Somewhere between 60 and 95 percent of diets fail, depending on who is counting. It is depressing, considering that more than 40 percent of Americans are on some diet at any given time, according to LiveStrong.com.

What’s perhaps more startling is that while dieting is at an all-time high, so are U.S. obesity rates, the Centers for Disease Control and Prevention reports. Weight-loss plans fail for all sorts of reasons, including the inability of dieters to stay focused. The University of Connecticut may have discovered a solution—or at least some sound weight-loss advice: Keep a record of what is being munched.

Keeping track of everything a dieter eats and drinks daily through a food diary is vital to a successful approach. UConn researchers acknowledge that keeping a record can be tedious, but it helps keep people stay focused. Better still, perfect tracking is not necessary to shed significant poundage. Even tracking consumption 30 to 40 percent of the time can trim pounds over time.

Researchers from UConn, the University of Florida and the University of Pennsylvania came to these conclusions after tracking 153 weight loss program participants for six months. These users self-reported their food intake through a commercial digital weight loss program. In turn, the researchers wanted to identify the optimal diet tracking thresholds to predict three percent, five percent and 10 percent weight loss amounts after six months.

“We partnered with Weightwatcher’s, who was planning on releasing a new Personal Points program, and they wanted to get empirical data via our clinical trial,” explained the study’s co-author Professor Sherry Pagoto. “Dietary tracking is a cornerstone of all weight loss interventions and tends to be the biggest predictor of outcomes. This program lowers the burden of that task by allowing zero-point foods, which do not need to be tracked.”

The effort also focused on making food tracking less burdensome to avoid users feeling they must count calories for the rest of their lives. “That’s just not sustainable,” she said. “Do users need to track everything every single day or not necessarily?”

Via the six months of data, researchers determined how much gauging participants did and how effective they were at losing weight.

“It turns out you don’t need to track 100 percent each day to be successful,” explained Assistant Profession Ran Xu. “Specifically in this trial, we find that people only need to track around 30 percent of the days to lose more than 3 percent weight and 40 percent to lose more than 5 percent weight, or almost 70 percent of days to lose more than 10 percent weight. The key point here is that you don’t need to track every day to lose a clinically significant amount of weight.”

These results are particularly promising for dieters since a six-month weight loss program is typically five percent to 10 percent, well within the range of limited tracking.

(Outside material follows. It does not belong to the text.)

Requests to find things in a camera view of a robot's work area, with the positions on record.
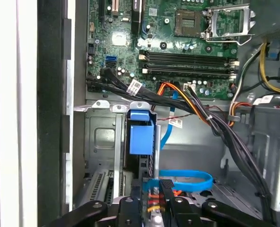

“A lot of times people feel like they need to lose 50 pounds to get healthier, but we start to see changes in things like blood pressure, lipids, cardiovascular disease risk, and diabetes risk when people lose about 5-to-10 percent of their weight,” says Pagoto. “That can be accomplished if participants lose about one to two pounds a week, which is considered a healthy pace of weight loss.”

The research could help develop future programs, which could be tailored to how dieters record their consumption and how effective they are at losing weight.

“For me, what’s exciting about these digital programs is that we have a digital footprint of participant behavior,” says Xu. “We can drill down to the nitty-gritty of what people do during these programs. The data can inform precision medicine approaches, where we can take this data science perspective, identify patterns of behavior and design a targeted approach.”